(RECORDS TO USE Opens)

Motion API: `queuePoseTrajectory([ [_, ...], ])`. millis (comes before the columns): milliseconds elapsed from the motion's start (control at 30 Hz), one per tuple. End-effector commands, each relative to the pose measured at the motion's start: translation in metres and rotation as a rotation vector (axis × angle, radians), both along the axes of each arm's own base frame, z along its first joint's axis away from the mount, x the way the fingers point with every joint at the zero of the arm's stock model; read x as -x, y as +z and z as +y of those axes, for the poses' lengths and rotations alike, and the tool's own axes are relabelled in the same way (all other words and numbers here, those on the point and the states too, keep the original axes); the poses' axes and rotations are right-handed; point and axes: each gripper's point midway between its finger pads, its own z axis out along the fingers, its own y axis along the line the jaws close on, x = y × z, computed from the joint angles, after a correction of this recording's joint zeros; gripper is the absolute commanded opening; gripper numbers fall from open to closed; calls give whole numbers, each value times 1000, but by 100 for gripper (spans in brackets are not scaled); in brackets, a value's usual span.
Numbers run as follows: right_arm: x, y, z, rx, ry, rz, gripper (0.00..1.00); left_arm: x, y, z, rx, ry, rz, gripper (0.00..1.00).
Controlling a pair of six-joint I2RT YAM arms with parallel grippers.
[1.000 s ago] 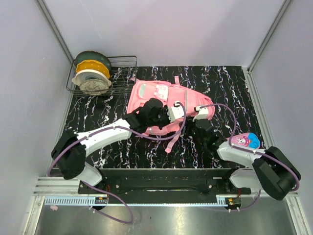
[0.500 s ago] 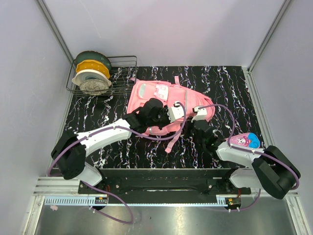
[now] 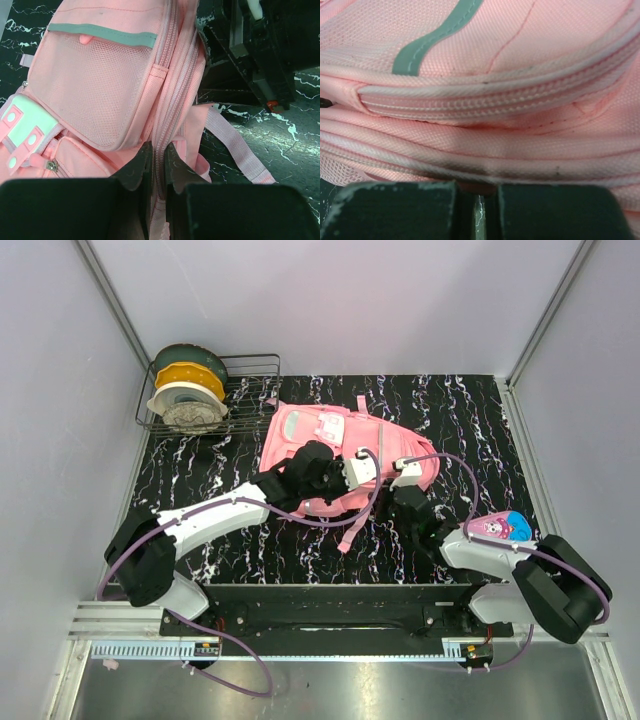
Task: Pack the student bag
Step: Zip the student bag at the center of the board.
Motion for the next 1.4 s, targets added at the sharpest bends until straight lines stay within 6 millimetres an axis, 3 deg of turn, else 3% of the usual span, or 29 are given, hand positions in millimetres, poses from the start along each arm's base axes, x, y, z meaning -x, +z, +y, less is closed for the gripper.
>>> queuePoseTrajectory([
  [0,-8,7,-7,31,-51,-7,0,11,82,-29,212,-102,-123,0],
  [67,-6,13,-11,36,-60,-7,0,11,75,-24,183,-90,-117,0],
  [167,1,16,-31,88,-123,14,0,12,66,-16,149,-83,-116,0],
  [300,9,35,-47,92,-148,-25,0,14,63,-8,133,-66,-126,0],
  [533,26,31,-68,151,-183,28,0,5,50,6,64,-7,-143,0],
  [800,33,38,-79,135,-225,50,0,-1,31,37,14,103,-132,0],
  [1067,42,53,-86,95,-254,59,0,18,10,67,42,154,-82,0],
  [1100,43,55,-86,89,-254,58,0,20,17,72,66,170,-91,0],
  [1167,48,58,-89,76,-255,55,0,27,12,81,86,184,-61,0],
  [1333,57,62,-87,32,-225,66,0,39,34,99,294,228,-77,0],
  [1367,60,63,-84,18,-206,69,0,37,36,101,317,249,-74,15],
])
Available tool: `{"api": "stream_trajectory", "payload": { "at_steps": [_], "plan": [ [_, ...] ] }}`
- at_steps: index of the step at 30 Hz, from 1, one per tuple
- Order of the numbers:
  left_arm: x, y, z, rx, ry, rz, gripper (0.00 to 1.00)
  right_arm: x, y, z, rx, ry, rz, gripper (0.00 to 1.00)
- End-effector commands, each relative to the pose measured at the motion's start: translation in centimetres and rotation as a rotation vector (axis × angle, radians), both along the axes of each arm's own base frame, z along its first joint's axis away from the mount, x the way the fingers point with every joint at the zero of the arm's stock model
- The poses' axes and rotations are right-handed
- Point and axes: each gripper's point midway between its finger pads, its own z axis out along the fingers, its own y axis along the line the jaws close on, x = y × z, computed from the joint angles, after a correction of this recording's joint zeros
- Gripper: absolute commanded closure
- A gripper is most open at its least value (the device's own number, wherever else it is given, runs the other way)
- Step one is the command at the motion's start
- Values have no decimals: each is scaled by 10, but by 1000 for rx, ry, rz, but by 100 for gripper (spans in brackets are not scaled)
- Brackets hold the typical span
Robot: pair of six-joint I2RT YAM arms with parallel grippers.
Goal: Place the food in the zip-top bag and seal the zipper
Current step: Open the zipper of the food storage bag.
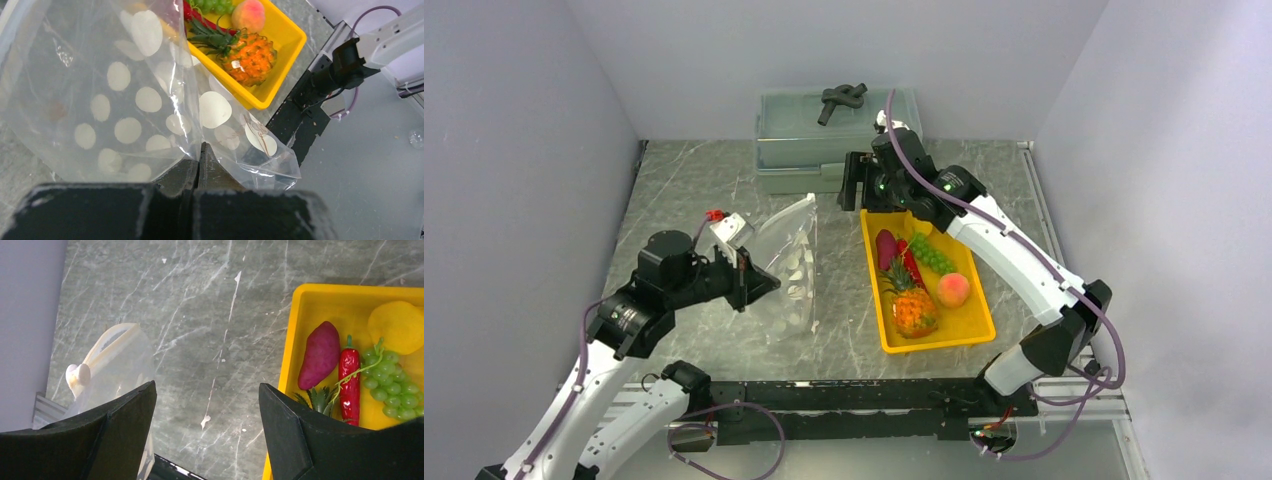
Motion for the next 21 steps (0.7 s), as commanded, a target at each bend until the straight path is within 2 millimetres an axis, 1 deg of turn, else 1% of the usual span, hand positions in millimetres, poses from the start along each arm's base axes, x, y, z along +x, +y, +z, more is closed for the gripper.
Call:
{"api": "stream_trajectory", "payload": {
  "at_steps": [1,6,7,8,9,12,18,21],
  "plan": [
    [4,-11,3,-14,-2,-52,100,0,-2,11,68,-37,-18,22],
    [18,-17,-16,-14,138,13,100,-13,-15,-2,85,-42,-34,22],
    [19,-19,-19,-18,156,15,100,-16,-19,-7,76,-38,-39,22],
    [20,-20,-22,-23,169,17,100,-18,-22,-7,75,-45,-45,22],
    [20,-22,-24,-28,179,18,100,-20,-26,-12,64,-40,-49,22],
    [20,-26,-30,-31,212,13,100,-27,-34,-19,50,-36,-52,22],
    [7,-49,-48,-3,292,-45,100,-37,-48,-34,28,-36,-69,22],
    [-2,-60,-57,17,301,-67,100,-41,-51,-42,28,-31,-65,22]
  ]
}}
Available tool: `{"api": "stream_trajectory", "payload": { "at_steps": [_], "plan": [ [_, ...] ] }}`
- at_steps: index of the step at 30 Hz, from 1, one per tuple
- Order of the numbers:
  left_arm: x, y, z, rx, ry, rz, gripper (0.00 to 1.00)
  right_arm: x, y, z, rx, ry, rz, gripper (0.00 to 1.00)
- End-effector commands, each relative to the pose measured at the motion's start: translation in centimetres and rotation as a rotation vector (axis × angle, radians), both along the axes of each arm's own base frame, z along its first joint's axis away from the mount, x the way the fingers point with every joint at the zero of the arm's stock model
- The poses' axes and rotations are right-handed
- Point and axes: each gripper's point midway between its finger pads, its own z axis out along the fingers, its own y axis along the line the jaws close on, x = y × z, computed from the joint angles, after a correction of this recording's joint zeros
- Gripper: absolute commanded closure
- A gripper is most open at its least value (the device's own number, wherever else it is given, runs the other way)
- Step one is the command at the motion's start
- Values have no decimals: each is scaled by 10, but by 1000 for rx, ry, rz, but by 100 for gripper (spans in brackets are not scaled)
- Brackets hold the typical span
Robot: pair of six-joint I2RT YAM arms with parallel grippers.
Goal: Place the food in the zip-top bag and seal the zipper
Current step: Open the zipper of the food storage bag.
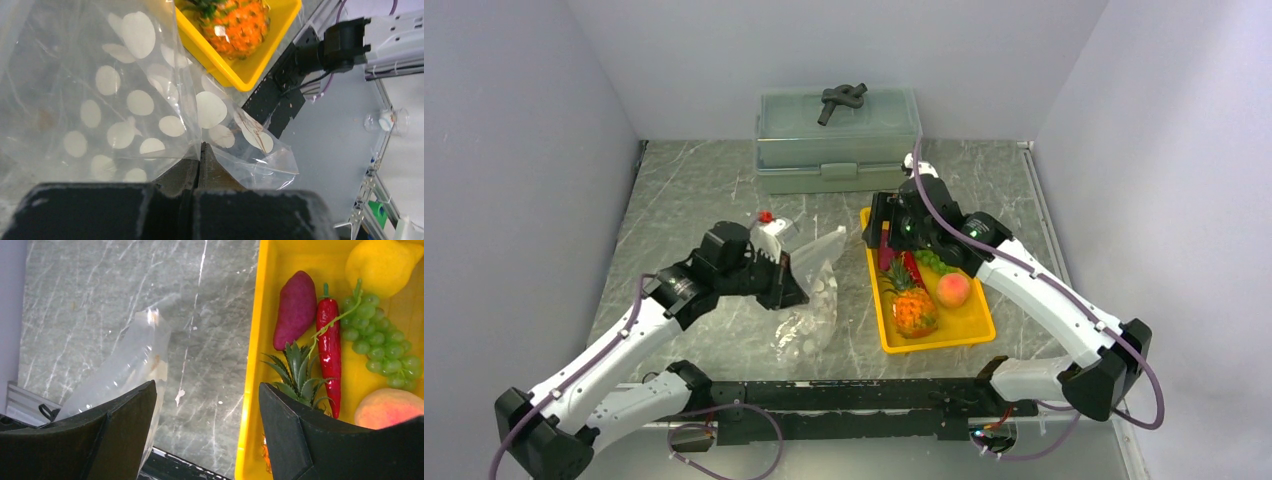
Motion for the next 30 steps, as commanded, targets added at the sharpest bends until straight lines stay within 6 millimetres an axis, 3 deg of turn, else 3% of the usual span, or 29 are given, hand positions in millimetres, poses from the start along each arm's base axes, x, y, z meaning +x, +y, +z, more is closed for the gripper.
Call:
{"api": "stream_trajectory", "payload": {
  "at_steps": [1,8,13,20,30],
  "plan": [
    [-9,-18,-2,-19,-1,-14,100,1,-5,4,29,-48,-18,22],
    [-43,-23,-27,8,58,-42,100,-9,-20,-16,2,-31,-35,21],
    [-63,-19,-29,-3,64,-49,100,-11,-23,-25,15,-16,-36,19],
    [-81,-13,-27,-36,79,-71,100,-9,-8,-42,86,49,-7,19],
    [-88,-11,-34,-23,86,-70,100,-6,19,-66,167,166,67,20]
  ]
}}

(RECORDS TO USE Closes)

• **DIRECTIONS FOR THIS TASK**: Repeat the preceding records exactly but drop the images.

• **REPLY TO THE TASK**:
Motion API: `queuePoseTrajectory([ [_, ...], ])`. millis (comes before the columns): milliseconds elapsed from the motion's start (control at 30 Hz), one per tuple. End-effector commands, each relative to the pose measured at the motion's start: translation in metres and rotation as a rotation vector (axis × angle, radians), both along the axes of each arm's own base frame, z along its first joint's axis away from the mount, x the way the fingers point with every joint at the zero of the arm's stock model; read x as -x, y as +z and z as +y of those axes, for the poses' lengths and rotations alike, and the tool's own axes are relabelled in the same way (all other words and numbers here, those on the point and the states too, keep the original axes); the poses' axes and rotations are right-handed; point and axes: each gripper's point midway between its finger pads, its own z axis out along the fingers, its own y axis along the line the jaws close on, x = y × z, computed from the joint angles, after a correction of this recording's joint zeros; gripper is the absolute commanded opening; gripper numbers fall from open to closed; calls give whole numbers, each value times 1000, but by 100 for gripper (spans in brackets are not scaled); in brackets, a value's usual span.
Numbers run as follows: right_arm: x, y, z, rx, ry, rz, gripper (0.00..1.00); left_arm: x, y, z, rx, ry, rz, gripper (0.00..1.00).
Controlling a pair of six-joint I2RT YAM arms with parallel grippers.
[1.000 s ago] 
[0.500 s ago] 
[now] 
Task: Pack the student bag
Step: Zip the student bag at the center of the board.
Motion for the next 1.4 s, targets added at the sharpest bends until straight lines stay within 6 millimetres an axis, 3 deg of turn, else 3% of the usual span, or 29 are given, hand positions in millimetres, poses from the start along each arm's base axes, x, y, z meaning -x, +z, +y, less is closed for the gripper.
>>> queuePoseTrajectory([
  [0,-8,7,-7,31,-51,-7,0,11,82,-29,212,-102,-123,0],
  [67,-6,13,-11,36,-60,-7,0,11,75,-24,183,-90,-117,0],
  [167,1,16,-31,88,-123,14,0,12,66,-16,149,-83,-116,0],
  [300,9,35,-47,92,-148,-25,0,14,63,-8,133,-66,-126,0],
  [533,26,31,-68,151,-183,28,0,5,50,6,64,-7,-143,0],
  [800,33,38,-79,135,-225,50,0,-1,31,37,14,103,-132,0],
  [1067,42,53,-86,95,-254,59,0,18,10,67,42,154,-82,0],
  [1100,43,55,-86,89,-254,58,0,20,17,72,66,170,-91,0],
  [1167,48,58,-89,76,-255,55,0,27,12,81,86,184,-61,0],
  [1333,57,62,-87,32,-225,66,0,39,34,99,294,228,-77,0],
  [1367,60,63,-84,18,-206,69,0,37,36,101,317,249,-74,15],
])
Available tool: `{"api": "stream_trajectory", "payload": { "at_steps": [_], "plan": [ [_, ...] ] }}`
- at_steps: index of the step at 30 Hz, from 1, one per tuple
- Order of the numbers:
  left_arm: x, y, z, rx, ry, rz, gripper (0.00 to 1.00)
  right_arm: x, y, z, rx, ry, rz, gripper (0.00 to 1.00)
- End-effector commands, each relative to the pose measured at the motion's start: translation in centimetres and rotation as a rotation vector (axis × angle, radians), both along the axes of each arm's own base frame, z along its first joint's axis away from the mount, x the way the fingers point with every joint at the zero of the arm's stock model
- The poses' axes and rotations are right-handed
- Point and axes: each gripper's point midway between its finger pads, its own z axis out along the fingers, its own y axis along the line the jaws close on, x = y × z, computed from the joint angles, after a correction of this recording's joint zeros
- Gripper: absolute commanded closure
- A gripper is most open at its least value (the device's own number, wherever else it is given, runs the other way)
- Step one is the command at the motion's start
- Values have no decimals: each is scaled by 10, but by 1000 for rx, ry, rz, but by 100 for gripper (spans in brackets are not scaled)
- Brackets hold the typical span
Robot: pair of six-joint I2RT YAM arms with parallel grippers.
Goal: Place the food in the zip-top bag and seal the zipper
Current step: Open the zipper of the food storage bag.
Motion for the next 21 steps (0.7 s), as commanded, a target at each bend until the straight path is within 2 millimetres an axis, 1 deg of turn, else 1% of the usual span, hand positions in millimetres, poses from the start along each arm's base axes, x, y, z along +x, +y, +z, more is closed for the gripper.
Call:
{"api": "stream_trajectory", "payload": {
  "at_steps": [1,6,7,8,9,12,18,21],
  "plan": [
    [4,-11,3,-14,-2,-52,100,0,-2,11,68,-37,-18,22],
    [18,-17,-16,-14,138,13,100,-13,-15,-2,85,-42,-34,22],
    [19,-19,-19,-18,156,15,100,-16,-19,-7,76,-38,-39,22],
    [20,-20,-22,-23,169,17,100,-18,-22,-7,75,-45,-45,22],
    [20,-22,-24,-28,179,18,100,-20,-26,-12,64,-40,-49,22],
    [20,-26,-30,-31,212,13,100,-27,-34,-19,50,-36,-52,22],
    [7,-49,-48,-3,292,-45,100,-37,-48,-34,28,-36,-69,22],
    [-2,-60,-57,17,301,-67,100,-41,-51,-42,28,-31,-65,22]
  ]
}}
Available tool: `{"api": "stream_trajectory", "payload": { "at_steps": [_], "plan": [ [_, ...] ] }}`
- at_steps: index of the step at 30 Hz, from 1, one per tuple
- Order of the numbers:
  left_arm: x, y, z, rx, ry, rz, gripper (0.00 to 1.00)
  right_arm: x, y, z, rx, ry, rz, gripper (0.00 to 1.00)
- End-effector commands, each relative to the pose measured at the motion's start: translation in centimetres and rotation as a rotation vector (axis × angle, radians), both along the axes of each arm's own base frame, z along its first joint's axis away from the mount, x the way the fingers point with every joint at the zero of the arm's stock model
- The poses' axes and rotations are right-handed
- Point and axes: each gripper's point midway between its finger pads, its own z axis out along the fingers, its own y axis along the line the jaws close on, x = y × z, computed from the joint angles, after a correction of this recording's joint zeros
- Gripper: absolute commanded closure
- A gripper is most open at its least value (the device's own number, wherever else it is given, runs the other way)
- Step one is the command at the motion's start
- Values have no decimals: each is scaled by 10, but by 1000 for rx, ry, rz, but by 100 for gripper (spans in brackets are not scaled)
- Brackets hold the typical span
Robot: pair of six-joint I2RT YAM arms with parallel grippers.
Goal: Place the food in the zip-top bag and seal the zipper
Current step: Open the zipper of the food storage bag.
Motion for the next 30 steps, as commanded, targets added at the sharpest bends until straight lines stay within 6 millimetres an axis, 3 deg of turn, else 3% of the usual span, or 29 are given, hand positions in millimetres, poses from the start along each arm's base axes, x, y, z meaning +x, +y, +z, more is closed for the gripper.
Call:
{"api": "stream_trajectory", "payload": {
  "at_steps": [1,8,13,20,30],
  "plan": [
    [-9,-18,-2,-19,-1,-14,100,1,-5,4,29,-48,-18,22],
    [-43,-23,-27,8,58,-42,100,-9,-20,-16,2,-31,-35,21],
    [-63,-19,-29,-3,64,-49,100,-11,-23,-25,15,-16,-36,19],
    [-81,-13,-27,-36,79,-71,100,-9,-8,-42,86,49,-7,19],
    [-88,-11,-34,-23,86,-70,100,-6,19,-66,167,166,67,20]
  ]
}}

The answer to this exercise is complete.